Am Dienstag drangen asoziale Elemente in den Hanuman-Tempel im Gebiet Kali Pahari in Asansol ein und beschädigten das Hanuman-Idol, ein Shivling sowie die Götterfiguren von Brahma, Vishnu und anderen Gottheiten. Als die Nachricht von dem Vorfall bekannt wurde, versammelten sich wütende Anwohner.

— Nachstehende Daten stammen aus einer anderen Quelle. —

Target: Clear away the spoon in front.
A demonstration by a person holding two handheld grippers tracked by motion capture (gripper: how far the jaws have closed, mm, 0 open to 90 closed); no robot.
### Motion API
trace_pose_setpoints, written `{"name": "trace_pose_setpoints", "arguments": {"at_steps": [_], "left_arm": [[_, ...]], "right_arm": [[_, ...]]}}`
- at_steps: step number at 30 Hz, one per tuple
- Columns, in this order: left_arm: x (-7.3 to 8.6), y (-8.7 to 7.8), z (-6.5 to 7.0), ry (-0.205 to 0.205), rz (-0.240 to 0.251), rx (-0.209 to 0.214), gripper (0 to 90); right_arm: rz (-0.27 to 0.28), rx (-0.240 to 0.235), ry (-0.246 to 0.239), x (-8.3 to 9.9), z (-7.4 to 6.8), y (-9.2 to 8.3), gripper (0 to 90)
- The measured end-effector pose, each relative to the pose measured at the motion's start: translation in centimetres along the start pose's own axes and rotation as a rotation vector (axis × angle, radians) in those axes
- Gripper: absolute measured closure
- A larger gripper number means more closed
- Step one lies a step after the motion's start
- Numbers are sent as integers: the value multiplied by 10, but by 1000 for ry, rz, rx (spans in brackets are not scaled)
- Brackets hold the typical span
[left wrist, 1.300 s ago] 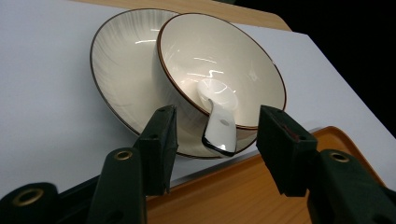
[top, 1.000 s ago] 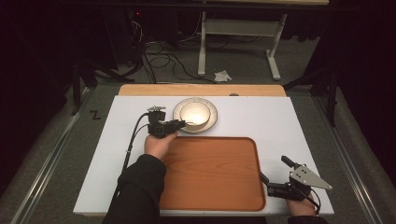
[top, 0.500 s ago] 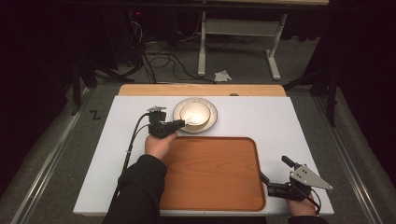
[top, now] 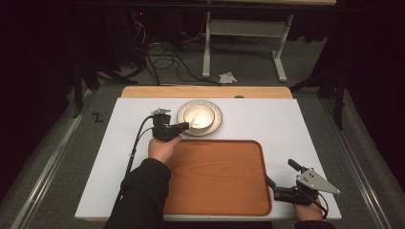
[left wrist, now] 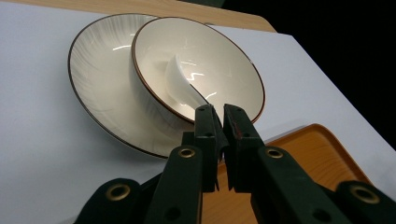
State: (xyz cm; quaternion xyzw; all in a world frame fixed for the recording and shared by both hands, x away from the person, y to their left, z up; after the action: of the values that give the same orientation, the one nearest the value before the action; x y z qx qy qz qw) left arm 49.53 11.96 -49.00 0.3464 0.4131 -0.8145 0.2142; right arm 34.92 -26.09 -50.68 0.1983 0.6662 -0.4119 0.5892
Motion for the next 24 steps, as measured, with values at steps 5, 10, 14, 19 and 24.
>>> {"name": "trace_pose_setpoints", "arguments": {"at_steps": [5, 10, 14, 19, 24], "left_arm": [[1, 1, 2, 17, -4, 2, 847], [1, 2, 3, 23, -3, 5, 852], [0, 2, 7, 68, 5, -26, 856], [-4, 0, 19, 152, 37, -51, 859], [-7, -3, 24, 180, 56, -65, 861]], "right_arm": [[0, -3, 1, 0, 0, 0, 8], [0, -4, 2, 0, 0, 0, 8], [1, -3, 3, 0, 0, 0, 8], [3, -1, 5, 0, 1, 0, 8], [2, 1, 4, 0, 1, -1, 7]]}}
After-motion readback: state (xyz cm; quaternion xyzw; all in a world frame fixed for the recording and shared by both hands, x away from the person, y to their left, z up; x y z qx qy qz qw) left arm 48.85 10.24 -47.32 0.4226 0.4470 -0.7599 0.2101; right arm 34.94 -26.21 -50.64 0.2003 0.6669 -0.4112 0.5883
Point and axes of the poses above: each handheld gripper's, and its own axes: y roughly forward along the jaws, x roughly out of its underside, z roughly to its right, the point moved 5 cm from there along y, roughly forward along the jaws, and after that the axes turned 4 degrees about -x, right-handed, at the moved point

Die BJP-Kandidatin für Asansol Süd, Agnimitra Pal, und weitere Führungspersönlichkeiten trafen am Tatort ein und begannen mit Protesten. Sie verwiesen auf Vorfälle in Nandigram und Hugli und bezeichneten das Geschehen als eine Verschwörung gegen hinduistische religiöse Stätten. Pal erklärte, dass es am Tempel oder in der Nähe keine Überwachungskameras gebe, was Fragen zur Sicherheit und zu den Ermittlungen aufwerfe, und forderte konkrete Maßnahmen.
Die Demonstranten hielten eine Sitzblockade vor der Polizeistation Asansol Süd ab und blockierten die GT Road, indem sie Reifen verbrannten. Dies führte zu massiven Verkehrsbehinderungen in der Stadt. Aufgrund der zunehmenden Spannungen wurden Polizei und zentrale Sicherheitskräfte entsandt.
Der Vorfall ereignete sich im Vorfeld der Parlamentswahlen 2026 in Westbengalen inmitten wachsender politischer Spannungen aufgrund von Angriffen auf religiöse Stätten.